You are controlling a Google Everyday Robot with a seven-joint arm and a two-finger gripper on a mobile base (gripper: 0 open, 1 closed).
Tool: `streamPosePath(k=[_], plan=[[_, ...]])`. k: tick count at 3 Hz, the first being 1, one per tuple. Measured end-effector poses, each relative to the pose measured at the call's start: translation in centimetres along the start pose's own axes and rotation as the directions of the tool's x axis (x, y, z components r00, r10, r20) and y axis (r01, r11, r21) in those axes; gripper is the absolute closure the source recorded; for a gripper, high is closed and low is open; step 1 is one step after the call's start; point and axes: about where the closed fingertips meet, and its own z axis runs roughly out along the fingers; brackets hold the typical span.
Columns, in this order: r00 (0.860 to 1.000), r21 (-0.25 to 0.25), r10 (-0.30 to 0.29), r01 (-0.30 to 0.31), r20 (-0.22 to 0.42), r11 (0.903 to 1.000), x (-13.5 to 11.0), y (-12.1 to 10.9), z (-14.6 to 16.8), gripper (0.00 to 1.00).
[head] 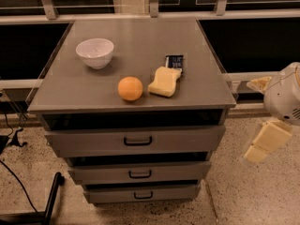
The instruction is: Open top drawer
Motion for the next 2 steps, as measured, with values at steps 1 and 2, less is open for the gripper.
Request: streamPosePath(k=[1,2], plan=[[1.000,0.000,0.000,0.000,0.000,1.0000,-0.01,0.00,-0.01,0.00],[1.000,-0.018,0.004,-0.004,0.011,0.9998,0.13,0.42,0.87,0.00]])
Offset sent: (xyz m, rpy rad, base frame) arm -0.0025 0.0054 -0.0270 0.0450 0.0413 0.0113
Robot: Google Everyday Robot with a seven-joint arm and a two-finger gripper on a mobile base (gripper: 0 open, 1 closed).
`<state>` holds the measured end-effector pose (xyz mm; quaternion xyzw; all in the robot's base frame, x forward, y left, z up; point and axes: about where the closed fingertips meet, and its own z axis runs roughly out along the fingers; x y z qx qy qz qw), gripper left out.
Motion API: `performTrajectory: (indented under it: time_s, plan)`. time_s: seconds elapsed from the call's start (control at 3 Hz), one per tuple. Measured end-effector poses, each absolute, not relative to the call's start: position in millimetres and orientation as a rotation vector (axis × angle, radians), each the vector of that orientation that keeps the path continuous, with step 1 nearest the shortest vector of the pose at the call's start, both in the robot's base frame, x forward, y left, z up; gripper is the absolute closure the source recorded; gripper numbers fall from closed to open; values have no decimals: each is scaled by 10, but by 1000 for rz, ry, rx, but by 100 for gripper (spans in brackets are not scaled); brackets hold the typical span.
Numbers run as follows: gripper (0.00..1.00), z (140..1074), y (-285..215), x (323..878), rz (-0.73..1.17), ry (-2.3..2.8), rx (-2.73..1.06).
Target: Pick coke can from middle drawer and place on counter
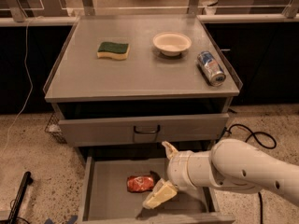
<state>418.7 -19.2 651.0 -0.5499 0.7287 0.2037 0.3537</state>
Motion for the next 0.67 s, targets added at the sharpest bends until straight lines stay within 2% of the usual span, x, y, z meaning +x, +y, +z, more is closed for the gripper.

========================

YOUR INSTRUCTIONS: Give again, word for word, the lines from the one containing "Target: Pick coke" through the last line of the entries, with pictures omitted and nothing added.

SOLUTION TO THIS PROBLEM:
Target: Pick coke can from middle drawer and place on counter
<state>418.7 -19.2 651.0 -0.5499 0.7287 0.2037 0.3537</state>
Motion for the next 0.67 s, targets added at the sharpest bends until straight lines stay within 2% of the usual span, x, y, z meaning +x, +y, +z, more is closed for the gripper.

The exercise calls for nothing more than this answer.